I can remember when we were first married and attending Cal Poly SLO town. We both are very competitive when it comes to academics. Anne is actually smarter then me but I’m more focused in following through. (She’s an amazing writer and I just write.) Anne has never argued or mentioned anything about wanting a career or recognition about much of anything. Yet, as we have journeyed together for almost 40 years it has just now struck me how my Anne needs to have something in life that is totally hers and not associated with me. It isn’t easy for me to let her rock the world in her own way. She has always been in my shadow and at times I know feels as if she isn’t needed. (Little does she really understand that my ego and success is so much dependent upon her.)

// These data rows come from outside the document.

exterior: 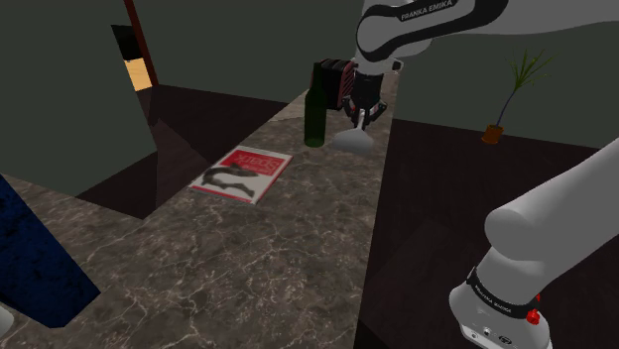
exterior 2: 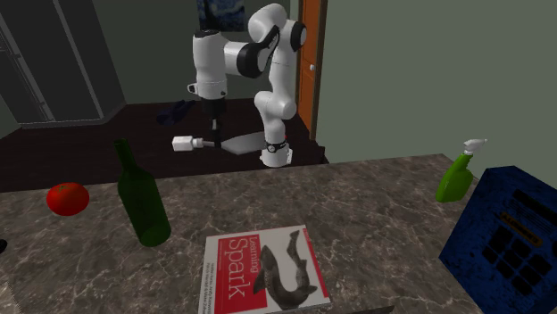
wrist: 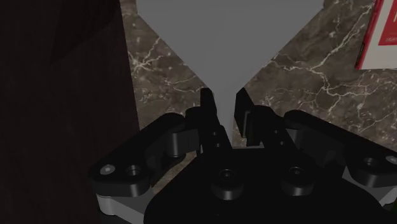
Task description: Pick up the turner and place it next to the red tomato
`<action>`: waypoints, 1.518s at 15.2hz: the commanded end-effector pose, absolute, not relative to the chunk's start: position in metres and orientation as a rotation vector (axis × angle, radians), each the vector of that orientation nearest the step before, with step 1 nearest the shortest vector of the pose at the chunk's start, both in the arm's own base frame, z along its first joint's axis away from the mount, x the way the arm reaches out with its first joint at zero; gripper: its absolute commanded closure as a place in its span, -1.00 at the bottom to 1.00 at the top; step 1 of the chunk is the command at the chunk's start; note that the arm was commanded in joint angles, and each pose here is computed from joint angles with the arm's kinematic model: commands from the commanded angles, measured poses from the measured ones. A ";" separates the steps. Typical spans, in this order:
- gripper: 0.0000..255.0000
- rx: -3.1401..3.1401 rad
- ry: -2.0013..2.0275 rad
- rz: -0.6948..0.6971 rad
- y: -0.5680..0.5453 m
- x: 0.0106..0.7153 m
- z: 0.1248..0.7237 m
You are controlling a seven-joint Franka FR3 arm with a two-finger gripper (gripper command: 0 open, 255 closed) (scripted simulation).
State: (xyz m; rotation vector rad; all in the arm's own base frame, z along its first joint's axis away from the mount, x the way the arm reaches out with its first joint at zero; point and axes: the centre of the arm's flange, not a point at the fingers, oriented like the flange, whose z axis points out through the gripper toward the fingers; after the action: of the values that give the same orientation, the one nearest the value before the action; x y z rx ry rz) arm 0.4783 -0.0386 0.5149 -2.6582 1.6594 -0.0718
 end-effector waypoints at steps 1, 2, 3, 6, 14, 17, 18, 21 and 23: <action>1.00 -2.659 1.658 -0.073 -0.064 0.486 0.517; 1.00 -2.659 1.658 -0.073 -0.076 0.490 0.517; 1.00 -2.659 1.658 -0.073 -0.089 0.493 0.517; 1.00 -2.659 1.658 -0.073 -0.127 0.505 0.517; 1.00 -2.659 1.658 -0.073 -0.228 0.535 0.517; 1.00 -2.659 1.658 -0.073 -0.266 0.546 0.517; 1.00 -2.659 1.658 -0.073 -0.279 0.550 0.517; 1.00 -2.659 1.658 -0.073 -0.317 0.561 0.517; 1.00 -2.659 1.658 -0.073 -0.342 0.569 0.517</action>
State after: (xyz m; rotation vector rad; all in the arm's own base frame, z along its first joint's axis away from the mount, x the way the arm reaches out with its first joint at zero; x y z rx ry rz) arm 0.5668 -0.3274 0.5159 -2.6588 1.6586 -0.0724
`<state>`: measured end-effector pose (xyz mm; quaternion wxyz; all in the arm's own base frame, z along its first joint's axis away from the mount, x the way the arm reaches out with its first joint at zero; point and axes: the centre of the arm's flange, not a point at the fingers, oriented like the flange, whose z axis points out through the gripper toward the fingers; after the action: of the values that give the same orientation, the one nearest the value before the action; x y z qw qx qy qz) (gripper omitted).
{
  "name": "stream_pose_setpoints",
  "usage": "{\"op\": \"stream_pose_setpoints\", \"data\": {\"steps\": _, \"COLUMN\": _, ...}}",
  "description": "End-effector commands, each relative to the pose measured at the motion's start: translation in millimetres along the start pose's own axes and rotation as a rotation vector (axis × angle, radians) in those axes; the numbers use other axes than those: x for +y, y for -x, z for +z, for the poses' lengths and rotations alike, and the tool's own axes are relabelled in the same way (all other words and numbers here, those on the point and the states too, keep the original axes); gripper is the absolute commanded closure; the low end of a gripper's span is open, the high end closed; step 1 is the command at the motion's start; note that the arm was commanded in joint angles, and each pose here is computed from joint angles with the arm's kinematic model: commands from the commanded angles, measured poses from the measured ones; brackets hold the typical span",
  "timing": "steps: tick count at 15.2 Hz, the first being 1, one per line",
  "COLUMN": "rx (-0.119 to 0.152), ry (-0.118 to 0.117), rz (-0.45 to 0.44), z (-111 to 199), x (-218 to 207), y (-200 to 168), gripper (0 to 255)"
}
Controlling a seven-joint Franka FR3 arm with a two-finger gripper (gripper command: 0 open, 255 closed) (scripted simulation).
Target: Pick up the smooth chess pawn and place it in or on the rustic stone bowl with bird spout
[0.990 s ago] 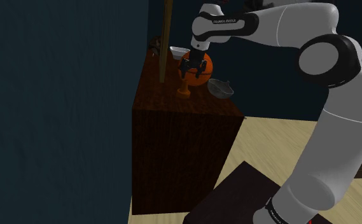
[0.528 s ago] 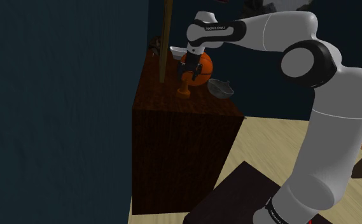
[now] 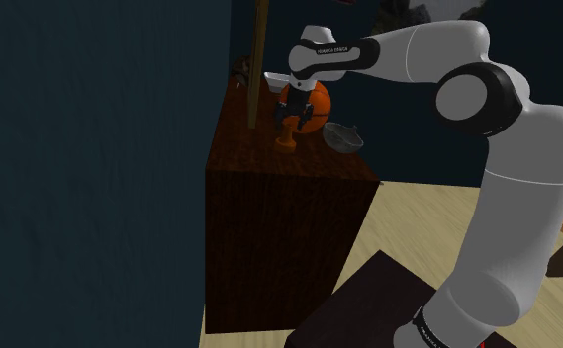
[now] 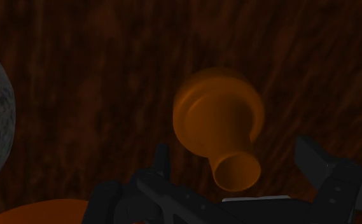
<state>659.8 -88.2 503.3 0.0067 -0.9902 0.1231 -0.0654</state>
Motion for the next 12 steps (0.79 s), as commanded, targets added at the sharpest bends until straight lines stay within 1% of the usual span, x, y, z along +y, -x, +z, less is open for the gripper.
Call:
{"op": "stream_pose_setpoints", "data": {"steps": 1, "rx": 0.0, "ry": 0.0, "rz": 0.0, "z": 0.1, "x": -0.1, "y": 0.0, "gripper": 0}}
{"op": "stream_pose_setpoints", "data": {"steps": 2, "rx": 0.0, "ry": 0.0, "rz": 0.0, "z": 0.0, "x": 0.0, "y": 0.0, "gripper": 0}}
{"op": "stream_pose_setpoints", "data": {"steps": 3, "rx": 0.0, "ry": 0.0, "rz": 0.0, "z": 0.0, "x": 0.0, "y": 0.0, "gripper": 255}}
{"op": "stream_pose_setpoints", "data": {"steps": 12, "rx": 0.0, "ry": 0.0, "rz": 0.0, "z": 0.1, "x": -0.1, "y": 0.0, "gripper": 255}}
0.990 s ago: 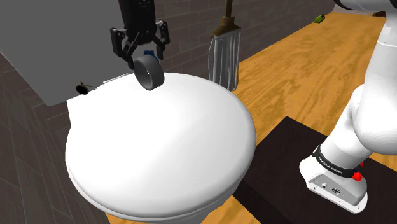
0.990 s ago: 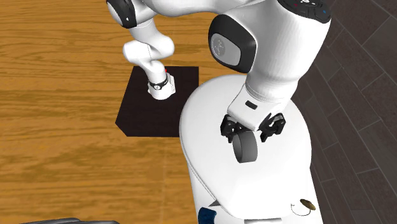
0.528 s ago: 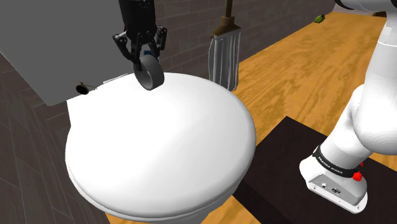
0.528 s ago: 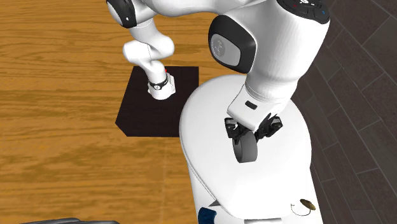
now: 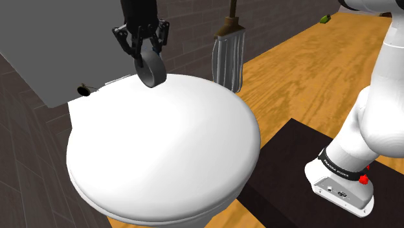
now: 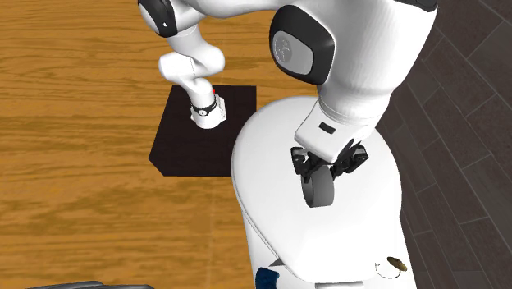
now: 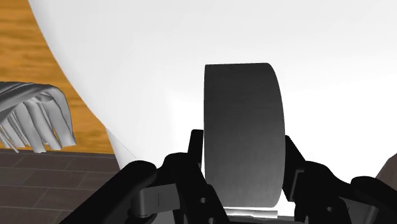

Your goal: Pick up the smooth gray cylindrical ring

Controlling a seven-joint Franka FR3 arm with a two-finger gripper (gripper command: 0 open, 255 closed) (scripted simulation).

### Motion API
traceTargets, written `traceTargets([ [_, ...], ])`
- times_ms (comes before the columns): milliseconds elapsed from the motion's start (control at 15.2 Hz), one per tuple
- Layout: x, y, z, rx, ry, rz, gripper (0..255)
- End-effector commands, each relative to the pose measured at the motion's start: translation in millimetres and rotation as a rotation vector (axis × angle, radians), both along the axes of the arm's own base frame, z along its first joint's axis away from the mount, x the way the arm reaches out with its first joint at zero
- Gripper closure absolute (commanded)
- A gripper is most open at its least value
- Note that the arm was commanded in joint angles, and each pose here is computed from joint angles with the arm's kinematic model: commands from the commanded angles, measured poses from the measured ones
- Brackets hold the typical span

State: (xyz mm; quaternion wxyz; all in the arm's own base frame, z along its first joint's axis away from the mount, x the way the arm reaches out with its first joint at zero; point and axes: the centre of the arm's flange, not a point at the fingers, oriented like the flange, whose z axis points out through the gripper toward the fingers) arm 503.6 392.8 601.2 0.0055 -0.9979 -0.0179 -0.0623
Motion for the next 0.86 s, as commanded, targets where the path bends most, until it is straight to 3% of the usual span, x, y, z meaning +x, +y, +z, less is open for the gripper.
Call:
traceTargets([
  [0, 1.1, -0.1, 9.9, 0.000, 0.000, 0.000, 255],
  [792, 1.1, -0.1, 63.5, 0.000, 0.000, 0.000, 255],
])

I can remember when we were doing a church plant in Walnut Creek that she was willing to babysit a transcription account of an Orthopedic Doctor for a friend who was having a baby. This two-month job turned into a 5-year job that my Anne learned the basics of doing computer work; this was when PC clones were just starting to happen and became a medical expert. (I’m the one with the Biochem degree not her.) There was nothing glamorous about this job but she was able to do it in the cracks of life. (I seldom acknowledged that I forced my Anne to burn the candle from both ends.)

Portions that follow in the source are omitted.